• **TO DO**:
Your answer should consist of each line below that contains the string "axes".

• **SOURCE MATERIAL**:

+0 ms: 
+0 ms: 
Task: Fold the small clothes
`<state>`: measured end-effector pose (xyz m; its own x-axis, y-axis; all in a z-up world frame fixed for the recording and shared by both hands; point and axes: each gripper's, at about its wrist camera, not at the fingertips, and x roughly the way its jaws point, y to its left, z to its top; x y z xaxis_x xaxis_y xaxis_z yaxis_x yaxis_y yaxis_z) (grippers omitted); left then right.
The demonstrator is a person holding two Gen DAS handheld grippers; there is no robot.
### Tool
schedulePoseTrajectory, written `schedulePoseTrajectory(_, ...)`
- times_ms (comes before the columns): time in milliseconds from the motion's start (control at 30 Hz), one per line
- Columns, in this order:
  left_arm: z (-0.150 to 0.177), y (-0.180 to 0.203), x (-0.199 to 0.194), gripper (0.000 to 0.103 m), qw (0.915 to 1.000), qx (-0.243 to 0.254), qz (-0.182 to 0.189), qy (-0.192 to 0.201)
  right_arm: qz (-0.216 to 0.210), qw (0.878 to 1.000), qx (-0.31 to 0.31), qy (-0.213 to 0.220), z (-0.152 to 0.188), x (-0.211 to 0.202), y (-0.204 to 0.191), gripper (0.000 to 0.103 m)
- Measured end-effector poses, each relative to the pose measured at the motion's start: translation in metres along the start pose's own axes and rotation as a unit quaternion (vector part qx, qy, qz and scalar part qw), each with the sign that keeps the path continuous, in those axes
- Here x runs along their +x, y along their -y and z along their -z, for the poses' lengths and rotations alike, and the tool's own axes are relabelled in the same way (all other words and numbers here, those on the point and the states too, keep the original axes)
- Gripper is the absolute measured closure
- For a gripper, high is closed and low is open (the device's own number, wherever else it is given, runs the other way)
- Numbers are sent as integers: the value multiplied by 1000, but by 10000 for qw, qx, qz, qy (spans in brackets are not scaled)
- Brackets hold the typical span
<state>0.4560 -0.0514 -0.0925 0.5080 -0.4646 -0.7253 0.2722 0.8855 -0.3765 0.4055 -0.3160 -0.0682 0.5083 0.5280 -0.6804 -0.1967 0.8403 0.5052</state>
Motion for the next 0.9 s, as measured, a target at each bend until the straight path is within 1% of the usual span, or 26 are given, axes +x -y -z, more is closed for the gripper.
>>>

• **TASK RESPONSE**:
`<state>`: measured end-effector pose (xyz m; its own x-axis, y-axis; all in a z-up world frame fixed for the recording and shared by both hands; point and axes: each gripper's, at about its wrist camera, not at the fingertips, and x roughly the way its jaws point, y to its left, z to its top; x y z xaxis_x xaxis_y xaxis_z yaxis_x yaxis_y yaxis_z) (grippers omitted); left then right.
- Measured end-effector poses, each relative to the pose measured at the motion's start: translation in metres along the start pose's own axes and rotation as a unit quaternion (vector part qx, qy, qz and scalar part qw), each with the sign that keeps the path continuous, in those axes
- Here x runs along their +x, y along their -y and z along their -z, for the poses' lengths and rotations alike, and the tool's own axes are relabelled in the same way (all other words and numbers here, those on the point and the states too, keep the original axes)
Motion for the next 0.9 s, as measured, a target at each bend until the straight path is within 1% of the usual span, or 26 are given, axes +x -y -z, more is closed for the gripper.

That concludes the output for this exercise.